I'm unable to boot my nodes with lam 7.0.5 (recently installed). This is my
boot command in the PBS script:
lamboot -v -ssi boot rsh -ssi rsh_agent "rsh" $PBS_NODEFILE
And below are the errors in the error file, the output file doesn't contain
the message "topology done" which I guess is printed if it's successful.
n-1<1718> ssi:boot:base:linear: booting n0 (Empire-09-14)
n-1<1718> ssi:boot:base:linear: booting n1 (Empire-09-02)
ERROR: LAM/MPI unexpectedly received the following on stderr:
hboot: error while loading shared libraries: liblam.so.0: cannot open shared
object file: No suc
h file or directory
----------------------------------------------------------------------------
-
LAM attempted to execute a process on the remote node "Empire-09-02",
but received some output on the standard error.

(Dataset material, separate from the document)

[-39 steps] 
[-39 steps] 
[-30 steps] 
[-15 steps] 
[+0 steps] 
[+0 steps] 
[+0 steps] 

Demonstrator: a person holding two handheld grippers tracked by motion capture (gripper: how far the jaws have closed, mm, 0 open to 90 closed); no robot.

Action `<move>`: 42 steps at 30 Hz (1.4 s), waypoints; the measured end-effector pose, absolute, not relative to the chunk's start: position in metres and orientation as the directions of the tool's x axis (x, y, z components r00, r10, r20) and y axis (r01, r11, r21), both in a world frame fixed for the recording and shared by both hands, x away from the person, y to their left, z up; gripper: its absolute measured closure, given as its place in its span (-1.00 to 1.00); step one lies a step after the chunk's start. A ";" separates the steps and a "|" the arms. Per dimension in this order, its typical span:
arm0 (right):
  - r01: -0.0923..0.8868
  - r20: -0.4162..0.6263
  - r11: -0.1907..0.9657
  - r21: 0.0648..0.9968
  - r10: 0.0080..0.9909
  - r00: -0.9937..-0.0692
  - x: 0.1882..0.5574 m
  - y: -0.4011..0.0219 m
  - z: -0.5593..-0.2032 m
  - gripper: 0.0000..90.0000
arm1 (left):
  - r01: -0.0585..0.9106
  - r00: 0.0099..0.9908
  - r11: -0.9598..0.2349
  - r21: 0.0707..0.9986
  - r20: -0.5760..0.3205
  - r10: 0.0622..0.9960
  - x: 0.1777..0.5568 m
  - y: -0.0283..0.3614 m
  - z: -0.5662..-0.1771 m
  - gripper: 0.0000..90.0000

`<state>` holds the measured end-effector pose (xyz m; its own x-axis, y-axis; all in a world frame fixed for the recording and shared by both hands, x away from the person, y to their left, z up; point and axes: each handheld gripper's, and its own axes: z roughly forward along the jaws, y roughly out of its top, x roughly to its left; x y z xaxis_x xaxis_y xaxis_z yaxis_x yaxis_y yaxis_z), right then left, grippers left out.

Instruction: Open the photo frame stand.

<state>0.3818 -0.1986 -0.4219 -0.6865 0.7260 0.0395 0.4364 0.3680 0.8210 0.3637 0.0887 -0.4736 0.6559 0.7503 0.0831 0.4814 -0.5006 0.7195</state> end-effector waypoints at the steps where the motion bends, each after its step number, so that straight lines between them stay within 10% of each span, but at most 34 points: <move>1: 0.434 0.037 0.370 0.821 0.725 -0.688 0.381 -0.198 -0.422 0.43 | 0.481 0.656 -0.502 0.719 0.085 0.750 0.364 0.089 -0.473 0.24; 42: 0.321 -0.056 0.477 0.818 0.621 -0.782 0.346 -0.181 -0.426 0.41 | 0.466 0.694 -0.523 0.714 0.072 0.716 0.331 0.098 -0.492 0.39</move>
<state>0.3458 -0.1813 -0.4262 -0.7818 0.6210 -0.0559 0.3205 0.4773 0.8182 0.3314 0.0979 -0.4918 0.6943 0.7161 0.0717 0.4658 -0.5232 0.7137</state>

LAM tried to use the remote agent command "rsh"
to invoke "hboot" on the remote node.
This can indicate an authentication error with the remote agent, or
can indicate an error in your $HOME/.cshrc, $HOME/.login, or
$HOME/.profile files. The following is a list of items that you may
wish to check on the remote node:
.......
.......
I tried pasting the rsh command and this is the result:
Redstone[1153] pushkar$ rsh Empire-09-02 -n hboot -t -c
lam-conf.lamd -v -sessionsuffix pbs-59687.Empire -s -I "-H 172.16.9.14 -P
32837 -n 1 -o 0"
poll: protocol failure in circuit setup
I made sure all the libs and binaries are in my path.
Can anyone tell what's wrong? Thanks,
Pushkar
|